**Directions:**
Give back exactly the lines of the entries below from the line with "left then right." to the line with "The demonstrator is", inclusive, and only those.

**Data shown:**

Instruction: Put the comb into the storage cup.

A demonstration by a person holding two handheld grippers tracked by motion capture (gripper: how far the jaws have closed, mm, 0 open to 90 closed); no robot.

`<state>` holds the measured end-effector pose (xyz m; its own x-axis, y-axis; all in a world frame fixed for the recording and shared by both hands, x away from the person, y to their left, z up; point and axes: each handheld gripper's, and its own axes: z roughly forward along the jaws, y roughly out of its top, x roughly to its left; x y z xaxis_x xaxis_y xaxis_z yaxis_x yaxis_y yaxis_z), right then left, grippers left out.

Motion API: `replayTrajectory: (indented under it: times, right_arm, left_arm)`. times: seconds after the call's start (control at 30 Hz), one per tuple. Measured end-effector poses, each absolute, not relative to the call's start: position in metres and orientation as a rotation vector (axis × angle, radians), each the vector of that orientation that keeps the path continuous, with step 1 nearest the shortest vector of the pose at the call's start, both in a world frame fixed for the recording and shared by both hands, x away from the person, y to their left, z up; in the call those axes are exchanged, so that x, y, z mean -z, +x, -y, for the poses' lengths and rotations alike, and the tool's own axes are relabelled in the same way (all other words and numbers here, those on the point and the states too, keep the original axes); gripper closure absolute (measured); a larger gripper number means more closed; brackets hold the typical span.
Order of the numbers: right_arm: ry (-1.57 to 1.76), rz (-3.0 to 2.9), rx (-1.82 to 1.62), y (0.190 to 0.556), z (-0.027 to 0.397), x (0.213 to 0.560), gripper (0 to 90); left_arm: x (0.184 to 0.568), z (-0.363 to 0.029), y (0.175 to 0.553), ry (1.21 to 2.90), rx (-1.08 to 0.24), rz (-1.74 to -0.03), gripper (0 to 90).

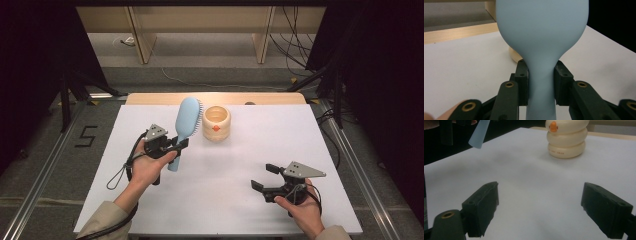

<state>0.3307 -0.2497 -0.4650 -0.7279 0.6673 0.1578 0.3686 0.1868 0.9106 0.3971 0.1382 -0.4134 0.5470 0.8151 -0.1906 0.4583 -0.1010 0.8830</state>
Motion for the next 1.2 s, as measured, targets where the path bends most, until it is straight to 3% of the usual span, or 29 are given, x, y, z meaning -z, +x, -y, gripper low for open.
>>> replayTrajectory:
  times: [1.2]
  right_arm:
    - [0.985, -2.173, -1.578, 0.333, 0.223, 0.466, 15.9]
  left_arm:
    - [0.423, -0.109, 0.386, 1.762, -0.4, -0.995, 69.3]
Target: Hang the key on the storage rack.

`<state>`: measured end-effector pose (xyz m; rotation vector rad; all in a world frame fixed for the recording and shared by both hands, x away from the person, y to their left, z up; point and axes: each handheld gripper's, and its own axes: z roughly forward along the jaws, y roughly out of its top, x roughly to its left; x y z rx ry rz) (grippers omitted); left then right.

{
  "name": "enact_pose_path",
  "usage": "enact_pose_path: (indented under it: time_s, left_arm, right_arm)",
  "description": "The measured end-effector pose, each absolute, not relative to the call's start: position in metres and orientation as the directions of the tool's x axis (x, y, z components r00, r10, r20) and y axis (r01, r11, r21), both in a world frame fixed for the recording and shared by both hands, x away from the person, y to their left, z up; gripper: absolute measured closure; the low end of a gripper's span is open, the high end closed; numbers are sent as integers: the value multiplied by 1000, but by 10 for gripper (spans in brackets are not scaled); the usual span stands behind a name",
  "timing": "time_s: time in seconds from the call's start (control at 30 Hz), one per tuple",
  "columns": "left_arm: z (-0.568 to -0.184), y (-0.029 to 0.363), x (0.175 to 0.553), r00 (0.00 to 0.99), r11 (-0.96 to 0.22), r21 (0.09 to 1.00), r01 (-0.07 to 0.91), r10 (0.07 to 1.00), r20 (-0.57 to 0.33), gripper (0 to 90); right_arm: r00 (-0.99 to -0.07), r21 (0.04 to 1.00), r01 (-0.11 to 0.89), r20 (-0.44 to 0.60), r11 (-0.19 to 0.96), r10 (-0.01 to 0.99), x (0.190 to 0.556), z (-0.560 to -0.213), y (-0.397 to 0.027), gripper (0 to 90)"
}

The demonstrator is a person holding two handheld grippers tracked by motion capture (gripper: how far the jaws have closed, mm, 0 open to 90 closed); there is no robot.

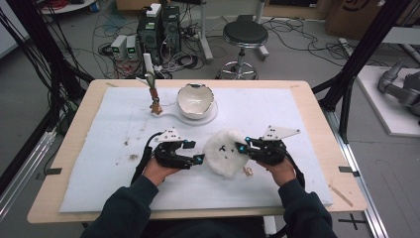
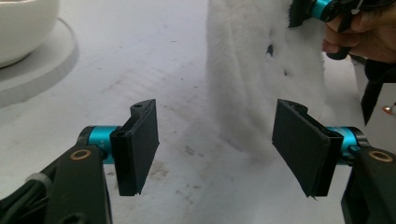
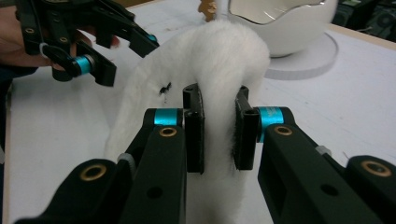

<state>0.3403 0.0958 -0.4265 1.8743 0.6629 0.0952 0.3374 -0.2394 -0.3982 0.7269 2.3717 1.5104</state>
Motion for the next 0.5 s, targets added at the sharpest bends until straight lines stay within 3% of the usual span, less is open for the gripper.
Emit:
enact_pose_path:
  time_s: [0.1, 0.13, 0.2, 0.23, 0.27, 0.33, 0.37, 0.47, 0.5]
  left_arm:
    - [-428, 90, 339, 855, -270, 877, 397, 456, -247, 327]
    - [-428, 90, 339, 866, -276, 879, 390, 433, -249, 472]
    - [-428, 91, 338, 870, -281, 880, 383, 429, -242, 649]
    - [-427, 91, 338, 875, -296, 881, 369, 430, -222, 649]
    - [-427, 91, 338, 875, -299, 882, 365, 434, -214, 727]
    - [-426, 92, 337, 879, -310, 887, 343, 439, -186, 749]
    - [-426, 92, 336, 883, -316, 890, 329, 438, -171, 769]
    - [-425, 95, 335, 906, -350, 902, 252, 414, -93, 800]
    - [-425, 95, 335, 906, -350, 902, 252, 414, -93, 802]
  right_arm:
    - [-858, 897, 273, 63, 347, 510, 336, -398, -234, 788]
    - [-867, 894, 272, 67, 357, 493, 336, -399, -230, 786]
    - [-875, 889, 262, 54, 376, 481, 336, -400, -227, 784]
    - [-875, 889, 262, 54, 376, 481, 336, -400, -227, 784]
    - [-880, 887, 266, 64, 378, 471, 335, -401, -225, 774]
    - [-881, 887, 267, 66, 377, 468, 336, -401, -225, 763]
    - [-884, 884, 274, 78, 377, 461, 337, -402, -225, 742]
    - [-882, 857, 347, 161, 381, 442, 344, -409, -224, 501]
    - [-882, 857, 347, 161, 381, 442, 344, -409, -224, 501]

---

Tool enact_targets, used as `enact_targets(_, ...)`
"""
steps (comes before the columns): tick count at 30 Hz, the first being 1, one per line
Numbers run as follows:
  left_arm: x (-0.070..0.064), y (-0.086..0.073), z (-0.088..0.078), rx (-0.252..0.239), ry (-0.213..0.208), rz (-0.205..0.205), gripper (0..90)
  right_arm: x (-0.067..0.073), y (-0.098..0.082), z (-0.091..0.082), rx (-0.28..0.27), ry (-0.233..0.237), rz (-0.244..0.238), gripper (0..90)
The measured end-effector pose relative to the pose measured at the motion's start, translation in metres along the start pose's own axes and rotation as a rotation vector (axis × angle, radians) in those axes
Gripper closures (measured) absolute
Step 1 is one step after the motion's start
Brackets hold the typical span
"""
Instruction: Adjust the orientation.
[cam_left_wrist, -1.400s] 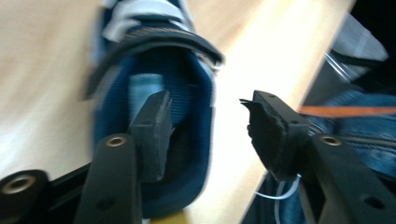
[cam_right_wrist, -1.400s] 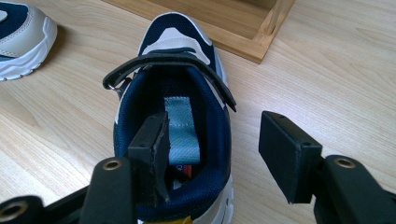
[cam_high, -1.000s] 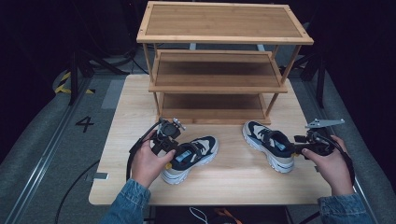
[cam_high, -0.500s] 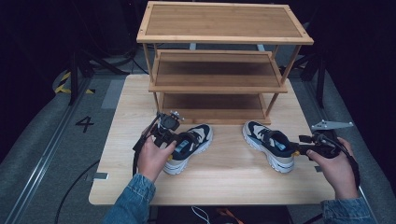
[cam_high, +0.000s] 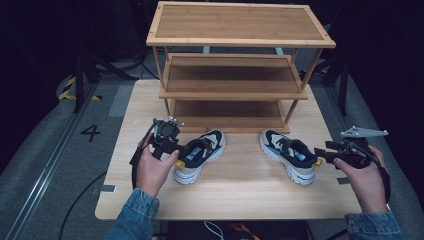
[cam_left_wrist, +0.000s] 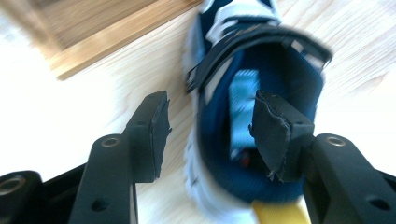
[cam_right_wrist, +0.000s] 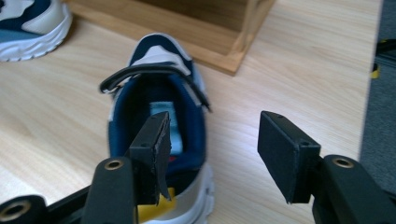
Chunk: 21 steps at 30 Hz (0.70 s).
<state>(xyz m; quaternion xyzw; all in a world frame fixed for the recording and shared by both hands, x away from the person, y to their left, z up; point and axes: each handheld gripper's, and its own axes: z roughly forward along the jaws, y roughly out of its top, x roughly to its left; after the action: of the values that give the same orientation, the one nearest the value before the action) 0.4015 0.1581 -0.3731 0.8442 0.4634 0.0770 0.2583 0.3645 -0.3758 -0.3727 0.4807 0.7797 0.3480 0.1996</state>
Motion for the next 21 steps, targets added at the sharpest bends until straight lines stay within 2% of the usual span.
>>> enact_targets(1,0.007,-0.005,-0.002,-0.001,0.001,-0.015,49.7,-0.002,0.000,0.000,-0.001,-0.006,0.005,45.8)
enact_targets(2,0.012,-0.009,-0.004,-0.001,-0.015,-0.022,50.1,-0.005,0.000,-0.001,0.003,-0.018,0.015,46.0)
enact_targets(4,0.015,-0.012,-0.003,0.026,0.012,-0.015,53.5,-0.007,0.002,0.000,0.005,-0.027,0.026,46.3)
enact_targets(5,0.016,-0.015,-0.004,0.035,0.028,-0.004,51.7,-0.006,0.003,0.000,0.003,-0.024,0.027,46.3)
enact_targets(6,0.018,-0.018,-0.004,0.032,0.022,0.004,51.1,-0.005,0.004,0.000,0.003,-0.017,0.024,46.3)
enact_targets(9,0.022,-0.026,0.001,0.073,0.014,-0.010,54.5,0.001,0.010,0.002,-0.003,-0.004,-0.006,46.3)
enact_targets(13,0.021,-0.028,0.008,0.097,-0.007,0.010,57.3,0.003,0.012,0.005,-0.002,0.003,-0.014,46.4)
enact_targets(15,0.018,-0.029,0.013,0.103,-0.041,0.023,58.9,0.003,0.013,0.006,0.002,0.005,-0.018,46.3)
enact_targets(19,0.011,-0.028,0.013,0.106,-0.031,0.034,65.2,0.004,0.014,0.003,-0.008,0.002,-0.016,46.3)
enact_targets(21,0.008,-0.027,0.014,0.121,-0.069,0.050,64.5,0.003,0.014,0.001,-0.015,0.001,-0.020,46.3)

**Written response:**
`<state>`: measured end-effector pose (xyz m; rotation vector rad; all in a world frame fixed for the recording and shared by both hands, x away from the person, y to their left, z up; point and axes: each handheld gripper's, and its own axes: z roughly forward along the jaws, y roughly out of its top, x roughly to its left; x y z rx ry rz) (grippers omitted); left then right.

{
  "name": "enact_pose_path",
  "usage": "enact_pose_path: (indented under it: time_s, left_arm, right_arm)",
  "description": "The measured end-effector pose, each absolute, not relative to the call's start: position in metres and orientation as the directions of the tool's x axis (x, y, z components r00, r10, r20) and y axis (r01, r11, r21), both in a world frame fixed for the recording and shared by both hands, x away from the person, y to their left, z up; gripper: absolute measured closure; the low end of a gripper's span is open, the high end closed; numbers are sent as integers: the value multiplied by 1000, but by 10 for gripper (spans in brackets are not scaled); the usual span stands behind a name",
  "timing": "time_s: time in seconds from the call's start (control at 30 Hz), one per tuple",
  "columns": "left_arm: z (-0.568 to -0.184), y (-0.029 to 0.363), x (0.175 to 0.553), r00 (0.00 to 0.99), r11 (-0.96 to 0.22), r21 (0.09 to 1.00), r01 (-0.07 to 0.91), r10 (0.07 to 1.00), r20 (-0.57 to 0.33), gripper (0 to 90); right_arm: r00 (-0.99 to -0.07), r21 (0.04 to 1.00), r01 (-0.11 to 0.89), r20 (-0.44 to 0.60), r11 (-0.19 to 0.96), r10 (-0.01 to 0.99), x (0.190 to 0.556), z (-0.560 to -0.213), y (-0.397 to 0.027), gripper (0 to 90)"
}

The demonstrator is a person holding two handheld grippers tracked by motion capture (gripper: how far the jaws have closed, mm, 0 open to 90 closed); there is no robot.

The exercise has been answered completely.